Apache Spark 1.6, which shipped on 4th jan.2016, offers performance enhancements that range from faster processing of the Parquet data format to better overall performance for streaming state management.
Apache Spark 1.6 is a large scale data processing system, which includes better memory management and also has untethered itself from the Hadoop platform. As a result, Spark can be used against key-value stores and other types of databases. Still, Hadoop remains a large part of the Spark target ecosystem, so the increased performance for processing data in the Apache Parquet format will accelerate the performance of Apache Spark when working with Hadoop systems.
The 1.6 release of Apache Spark introduces a new Parquet reader, bypassing the existing parquet-mr record assembly routines, which had previously been eating up a lot of processing cycles. The change promises an almost 50% improvement in speed.

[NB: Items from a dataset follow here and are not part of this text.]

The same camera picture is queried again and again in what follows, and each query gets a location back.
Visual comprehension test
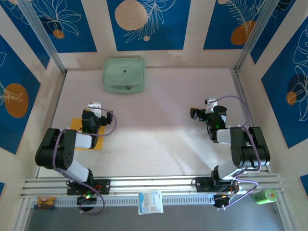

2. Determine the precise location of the orange paper sheet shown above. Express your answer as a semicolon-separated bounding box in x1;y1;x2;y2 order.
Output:
69;117;107;151

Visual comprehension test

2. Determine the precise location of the mint green zip pouch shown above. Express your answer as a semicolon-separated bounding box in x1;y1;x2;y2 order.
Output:
103;57;147;94

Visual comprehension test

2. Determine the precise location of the black controller board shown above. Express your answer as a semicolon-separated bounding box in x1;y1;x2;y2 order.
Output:
213;194;239;209
77;194;97;205

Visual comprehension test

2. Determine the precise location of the small orange blue toy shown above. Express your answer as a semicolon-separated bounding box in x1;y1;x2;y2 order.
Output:
33;196;56;210

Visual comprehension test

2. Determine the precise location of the green can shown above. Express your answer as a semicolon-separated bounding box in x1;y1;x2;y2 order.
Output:
253;189;278;205

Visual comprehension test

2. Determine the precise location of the white plastic mask packet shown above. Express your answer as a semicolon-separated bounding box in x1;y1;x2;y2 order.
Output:
138;190;164;216

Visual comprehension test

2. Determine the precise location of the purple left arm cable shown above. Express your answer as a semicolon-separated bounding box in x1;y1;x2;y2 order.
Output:
52;108;118;215

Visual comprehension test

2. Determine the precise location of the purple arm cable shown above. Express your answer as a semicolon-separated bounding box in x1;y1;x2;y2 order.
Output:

Version 1.6 is the first to include the new mapWithState API. This new API scales linearly with the number of updates rather than the total number of records. This allows it to track the deltas instead of constantly rescanning the full dataset.
For data scientists, Apache Spark 1.6 has improved its machine-learning pipeline. The Pipeline API offers functionality to save and reload pipelines in persistent storage. Apache Spark 1.6 also increases algorithm coverage in machine learning by adding support for univariate and bivariate statistics, bisecting k-means clustering, online hypothesis testing, survival analysis, and non-standard JSON data.